Market Update: May 2022
Greater Fort Worth Demand Continues to Prove Durable
Unlike in 2021, when both apartment demand and rent growth reached stratospheric levels, 2022 so far has largely seen a decoupling of rent growth and apartment demand nationally. Even as rents continue to rocket upward, net absorption has decreased considerably at the national level compared to previous years. Fortunately, for Greater Fort Worth this dynamic did not quite play out in the first quarter.
As a reminder, all numbers will refer to conventional properties of at least 50 units.

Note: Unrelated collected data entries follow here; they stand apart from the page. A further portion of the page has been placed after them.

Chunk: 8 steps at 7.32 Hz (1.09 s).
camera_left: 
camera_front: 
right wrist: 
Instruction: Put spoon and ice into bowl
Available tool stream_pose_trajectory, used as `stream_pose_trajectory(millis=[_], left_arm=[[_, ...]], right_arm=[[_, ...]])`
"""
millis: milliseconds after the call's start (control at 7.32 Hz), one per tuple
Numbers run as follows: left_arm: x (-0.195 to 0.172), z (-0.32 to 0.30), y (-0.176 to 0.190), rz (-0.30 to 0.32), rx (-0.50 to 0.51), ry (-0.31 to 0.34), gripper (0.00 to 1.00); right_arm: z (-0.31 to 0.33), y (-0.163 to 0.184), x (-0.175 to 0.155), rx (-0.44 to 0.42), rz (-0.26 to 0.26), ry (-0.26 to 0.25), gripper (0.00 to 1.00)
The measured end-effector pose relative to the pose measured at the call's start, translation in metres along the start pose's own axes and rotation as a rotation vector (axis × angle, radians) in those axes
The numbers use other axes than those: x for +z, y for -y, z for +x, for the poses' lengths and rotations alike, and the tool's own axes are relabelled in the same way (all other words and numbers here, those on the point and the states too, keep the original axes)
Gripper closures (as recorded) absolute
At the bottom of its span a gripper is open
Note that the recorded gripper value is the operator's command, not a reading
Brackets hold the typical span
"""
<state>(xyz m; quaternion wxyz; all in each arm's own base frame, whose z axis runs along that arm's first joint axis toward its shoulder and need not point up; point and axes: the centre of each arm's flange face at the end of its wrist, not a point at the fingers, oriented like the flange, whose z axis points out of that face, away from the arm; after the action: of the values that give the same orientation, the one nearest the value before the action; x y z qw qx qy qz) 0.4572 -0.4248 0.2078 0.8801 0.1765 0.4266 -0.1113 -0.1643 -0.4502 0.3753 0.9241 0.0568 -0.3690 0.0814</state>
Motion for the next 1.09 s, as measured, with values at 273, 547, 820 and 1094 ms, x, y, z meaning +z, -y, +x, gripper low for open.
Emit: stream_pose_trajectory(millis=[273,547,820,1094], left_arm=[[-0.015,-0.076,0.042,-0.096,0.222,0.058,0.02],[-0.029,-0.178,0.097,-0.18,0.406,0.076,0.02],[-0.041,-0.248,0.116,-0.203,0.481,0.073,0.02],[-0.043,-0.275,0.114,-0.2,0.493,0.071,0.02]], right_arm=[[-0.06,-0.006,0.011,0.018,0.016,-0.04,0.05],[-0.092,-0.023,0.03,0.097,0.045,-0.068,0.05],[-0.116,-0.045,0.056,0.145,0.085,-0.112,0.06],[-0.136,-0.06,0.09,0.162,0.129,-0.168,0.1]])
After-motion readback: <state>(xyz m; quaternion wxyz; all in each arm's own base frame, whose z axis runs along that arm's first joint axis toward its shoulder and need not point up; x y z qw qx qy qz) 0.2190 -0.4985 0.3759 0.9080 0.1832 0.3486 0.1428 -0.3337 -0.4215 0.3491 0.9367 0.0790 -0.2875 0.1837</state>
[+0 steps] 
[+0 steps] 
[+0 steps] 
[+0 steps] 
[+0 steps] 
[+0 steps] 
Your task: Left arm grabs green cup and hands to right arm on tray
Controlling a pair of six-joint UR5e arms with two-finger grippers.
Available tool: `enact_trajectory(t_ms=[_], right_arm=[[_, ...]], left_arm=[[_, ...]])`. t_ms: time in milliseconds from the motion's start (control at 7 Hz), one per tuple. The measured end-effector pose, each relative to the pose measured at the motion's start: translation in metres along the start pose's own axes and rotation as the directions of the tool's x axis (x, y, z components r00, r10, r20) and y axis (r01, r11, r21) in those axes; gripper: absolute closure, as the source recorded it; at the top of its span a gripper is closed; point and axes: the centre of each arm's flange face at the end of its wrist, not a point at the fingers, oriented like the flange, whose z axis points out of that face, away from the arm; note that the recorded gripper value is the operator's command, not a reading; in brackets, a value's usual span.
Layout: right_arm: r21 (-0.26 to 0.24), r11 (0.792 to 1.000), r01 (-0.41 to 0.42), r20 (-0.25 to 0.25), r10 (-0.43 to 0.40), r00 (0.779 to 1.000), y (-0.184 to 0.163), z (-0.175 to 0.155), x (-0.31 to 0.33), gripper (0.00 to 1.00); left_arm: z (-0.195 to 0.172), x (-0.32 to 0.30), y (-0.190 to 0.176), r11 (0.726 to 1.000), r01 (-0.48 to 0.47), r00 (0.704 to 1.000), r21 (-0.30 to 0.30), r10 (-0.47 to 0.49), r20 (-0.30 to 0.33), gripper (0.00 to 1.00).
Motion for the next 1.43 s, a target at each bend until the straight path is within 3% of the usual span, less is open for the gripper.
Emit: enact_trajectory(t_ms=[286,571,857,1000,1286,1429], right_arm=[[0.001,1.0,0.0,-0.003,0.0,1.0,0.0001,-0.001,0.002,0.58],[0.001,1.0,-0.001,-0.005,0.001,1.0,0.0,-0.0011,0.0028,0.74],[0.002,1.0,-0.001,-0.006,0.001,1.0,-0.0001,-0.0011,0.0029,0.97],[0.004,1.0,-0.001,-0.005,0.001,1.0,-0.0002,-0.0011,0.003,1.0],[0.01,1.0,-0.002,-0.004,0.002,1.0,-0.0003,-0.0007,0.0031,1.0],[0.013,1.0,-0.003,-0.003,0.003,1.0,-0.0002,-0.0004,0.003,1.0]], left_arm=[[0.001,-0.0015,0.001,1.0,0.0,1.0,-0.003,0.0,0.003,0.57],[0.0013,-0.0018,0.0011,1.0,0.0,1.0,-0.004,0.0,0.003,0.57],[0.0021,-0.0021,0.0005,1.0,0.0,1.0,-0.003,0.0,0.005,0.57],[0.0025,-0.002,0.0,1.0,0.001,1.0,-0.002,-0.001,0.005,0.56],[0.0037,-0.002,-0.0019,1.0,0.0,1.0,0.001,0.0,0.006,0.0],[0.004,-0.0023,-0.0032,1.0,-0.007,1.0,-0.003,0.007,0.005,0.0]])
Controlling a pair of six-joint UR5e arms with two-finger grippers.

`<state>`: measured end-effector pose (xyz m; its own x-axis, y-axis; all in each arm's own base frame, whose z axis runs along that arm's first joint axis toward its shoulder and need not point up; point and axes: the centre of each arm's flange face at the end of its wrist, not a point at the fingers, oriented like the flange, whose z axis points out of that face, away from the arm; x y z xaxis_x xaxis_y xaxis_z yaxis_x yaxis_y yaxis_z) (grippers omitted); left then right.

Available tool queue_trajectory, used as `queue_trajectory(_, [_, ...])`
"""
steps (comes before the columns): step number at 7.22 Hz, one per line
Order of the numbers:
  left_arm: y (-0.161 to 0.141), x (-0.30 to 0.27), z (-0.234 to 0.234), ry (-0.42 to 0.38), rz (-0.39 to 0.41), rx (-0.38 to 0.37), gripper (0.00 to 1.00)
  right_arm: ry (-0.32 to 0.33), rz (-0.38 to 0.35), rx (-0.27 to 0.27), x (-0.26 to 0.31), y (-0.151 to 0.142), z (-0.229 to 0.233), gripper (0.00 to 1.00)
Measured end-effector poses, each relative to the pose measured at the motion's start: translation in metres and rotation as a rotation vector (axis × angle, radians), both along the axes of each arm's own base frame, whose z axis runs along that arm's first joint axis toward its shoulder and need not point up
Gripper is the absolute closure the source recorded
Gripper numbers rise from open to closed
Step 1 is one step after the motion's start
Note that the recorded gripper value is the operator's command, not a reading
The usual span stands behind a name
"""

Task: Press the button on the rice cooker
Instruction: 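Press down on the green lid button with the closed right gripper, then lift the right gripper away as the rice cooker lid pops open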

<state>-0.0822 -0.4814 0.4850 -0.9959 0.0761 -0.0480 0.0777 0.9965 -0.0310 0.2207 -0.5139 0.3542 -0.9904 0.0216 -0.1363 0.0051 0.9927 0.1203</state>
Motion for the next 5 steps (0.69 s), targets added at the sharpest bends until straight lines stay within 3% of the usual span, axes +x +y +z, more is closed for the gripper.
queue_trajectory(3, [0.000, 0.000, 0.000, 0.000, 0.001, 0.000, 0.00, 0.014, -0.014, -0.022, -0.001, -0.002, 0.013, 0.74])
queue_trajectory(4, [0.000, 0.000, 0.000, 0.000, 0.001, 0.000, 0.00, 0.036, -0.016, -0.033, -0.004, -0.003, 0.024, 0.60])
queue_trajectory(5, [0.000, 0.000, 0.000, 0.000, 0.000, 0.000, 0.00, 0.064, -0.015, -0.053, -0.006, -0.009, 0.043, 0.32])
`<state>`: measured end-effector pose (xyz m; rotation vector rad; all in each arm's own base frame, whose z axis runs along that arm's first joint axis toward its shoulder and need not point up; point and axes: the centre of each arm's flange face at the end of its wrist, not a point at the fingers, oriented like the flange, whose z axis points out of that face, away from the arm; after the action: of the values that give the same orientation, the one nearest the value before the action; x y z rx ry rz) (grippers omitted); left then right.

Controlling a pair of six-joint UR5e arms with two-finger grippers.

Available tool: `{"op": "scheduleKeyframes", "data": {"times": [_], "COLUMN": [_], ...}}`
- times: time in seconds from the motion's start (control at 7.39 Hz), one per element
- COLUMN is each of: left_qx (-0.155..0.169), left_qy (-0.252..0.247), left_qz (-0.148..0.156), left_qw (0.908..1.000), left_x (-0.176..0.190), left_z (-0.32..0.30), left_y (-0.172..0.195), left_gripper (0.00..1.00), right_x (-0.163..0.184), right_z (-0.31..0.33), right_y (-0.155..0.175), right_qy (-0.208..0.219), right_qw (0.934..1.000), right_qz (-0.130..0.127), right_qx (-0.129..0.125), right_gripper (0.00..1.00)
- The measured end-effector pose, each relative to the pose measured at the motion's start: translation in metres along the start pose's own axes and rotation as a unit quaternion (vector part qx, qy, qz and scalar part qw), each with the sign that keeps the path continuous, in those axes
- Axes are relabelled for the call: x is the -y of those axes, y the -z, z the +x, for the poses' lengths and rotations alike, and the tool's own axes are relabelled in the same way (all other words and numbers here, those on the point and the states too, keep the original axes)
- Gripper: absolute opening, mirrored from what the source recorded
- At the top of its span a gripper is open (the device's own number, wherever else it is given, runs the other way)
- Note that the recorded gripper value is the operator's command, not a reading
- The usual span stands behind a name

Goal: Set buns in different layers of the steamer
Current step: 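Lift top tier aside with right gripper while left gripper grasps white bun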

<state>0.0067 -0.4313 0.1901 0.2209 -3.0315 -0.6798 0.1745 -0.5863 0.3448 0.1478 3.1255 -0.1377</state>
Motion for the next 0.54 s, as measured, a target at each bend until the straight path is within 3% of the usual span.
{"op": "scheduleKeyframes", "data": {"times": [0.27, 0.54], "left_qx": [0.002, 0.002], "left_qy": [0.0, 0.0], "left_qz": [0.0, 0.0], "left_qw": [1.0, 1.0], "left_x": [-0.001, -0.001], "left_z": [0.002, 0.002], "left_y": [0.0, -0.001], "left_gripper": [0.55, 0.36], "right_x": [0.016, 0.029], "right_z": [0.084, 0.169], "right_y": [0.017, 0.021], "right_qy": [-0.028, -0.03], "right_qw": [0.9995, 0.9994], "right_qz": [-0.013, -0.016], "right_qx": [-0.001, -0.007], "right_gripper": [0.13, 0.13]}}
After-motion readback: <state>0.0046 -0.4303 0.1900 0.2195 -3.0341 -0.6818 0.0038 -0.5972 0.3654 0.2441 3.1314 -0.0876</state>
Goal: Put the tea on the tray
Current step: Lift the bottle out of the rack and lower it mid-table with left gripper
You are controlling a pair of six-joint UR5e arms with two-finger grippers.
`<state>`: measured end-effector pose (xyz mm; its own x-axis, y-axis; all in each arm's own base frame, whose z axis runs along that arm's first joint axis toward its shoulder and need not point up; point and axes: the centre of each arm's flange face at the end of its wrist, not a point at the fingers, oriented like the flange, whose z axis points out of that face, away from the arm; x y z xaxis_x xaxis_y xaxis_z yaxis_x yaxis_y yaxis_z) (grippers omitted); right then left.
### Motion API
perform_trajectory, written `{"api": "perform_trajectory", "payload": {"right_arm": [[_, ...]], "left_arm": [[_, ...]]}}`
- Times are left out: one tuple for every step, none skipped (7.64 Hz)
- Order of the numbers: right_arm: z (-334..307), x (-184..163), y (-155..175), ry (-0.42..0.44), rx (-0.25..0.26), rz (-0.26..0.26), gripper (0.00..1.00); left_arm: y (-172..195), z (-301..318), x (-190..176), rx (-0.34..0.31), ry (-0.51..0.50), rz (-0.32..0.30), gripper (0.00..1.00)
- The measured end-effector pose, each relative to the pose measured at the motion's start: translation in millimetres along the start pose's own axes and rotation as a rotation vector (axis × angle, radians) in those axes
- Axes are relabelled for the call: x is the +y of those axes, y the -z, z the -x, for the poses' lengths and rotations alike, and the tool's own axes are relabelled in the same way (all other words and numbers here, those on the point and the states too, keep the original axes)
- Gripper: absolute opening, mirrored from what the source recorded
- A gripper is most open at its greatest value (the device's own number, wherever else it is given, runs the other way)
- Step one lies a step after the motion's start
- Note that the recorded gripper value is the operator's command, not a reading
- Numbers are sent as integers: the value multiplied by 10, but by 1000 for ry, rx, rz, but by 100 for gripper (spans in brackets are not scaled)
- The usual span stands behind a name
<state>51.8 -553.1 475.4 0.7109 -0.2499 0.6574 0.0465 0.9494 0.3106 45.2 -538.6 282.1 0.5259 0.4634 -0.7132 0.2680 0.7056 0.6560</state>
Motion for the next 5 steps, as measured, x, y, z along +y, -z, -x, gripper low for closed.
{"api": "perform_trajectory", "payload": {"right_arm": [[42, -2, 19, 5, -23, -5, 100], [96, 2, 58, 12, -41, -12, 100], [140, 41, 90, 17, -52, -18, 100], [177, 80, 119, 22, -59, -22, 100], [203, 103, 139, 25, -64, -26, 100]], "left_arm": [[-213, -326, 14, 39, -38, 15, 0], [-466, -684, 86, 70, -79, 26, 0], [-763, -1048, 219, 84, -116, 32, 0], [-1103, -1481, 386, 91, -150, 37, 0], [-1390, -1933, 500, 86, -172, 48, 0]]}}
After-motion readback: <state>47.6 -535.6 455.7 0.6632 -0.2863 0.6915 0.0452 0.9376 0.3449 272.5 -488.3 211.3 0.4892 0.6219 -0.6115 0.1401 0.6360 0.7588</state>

New Supply and Net Absorption
Just more than 800 new units were delivered in the opening quarter of 2022 around the Greater Fort Worth market. This level of new supply was a significant reduction from previous years. The average for the first quarters of 2018 through 2020 stood at about 1,400 new units and the total from last year was even higher at more than 1,500 new units delivered. Only two of the 12 ALN submarkets for the area saw any amount of new supply in the period – South Fort Worth with about 500 new units and Denton – Corinth with almost 350 new units.
Unlike at the national level, and in many markets around the country, apartment demand exceeded that of the opening quarter of 2021. While net absorption of just more than 900 units fell short of the totals from the same period in 2018 or 2019, this year’s total bettered 2020 as well as 2021.
It was in the Class B and Class D subsets that 2022 outperformed 2021, even as Class D net absorption was negative for the quarter. A net loss in that segment of about 100 net rented units was at least better than the net loss of more than 300 leased units in Q1 2021. For Class B, almost 350 net absorbed units was about 70 units more than last year. In terms of total units, around 750 net absorbed units in the Class A space led the way for the first quarter but was less than the nearly 1,100 net units from Q1 2021. Finally, the Class C portion of the market suffered a net loss of about 160 leased units, marking the second consecutive opening quarter to be in negative territory and an underperformance compared to last year.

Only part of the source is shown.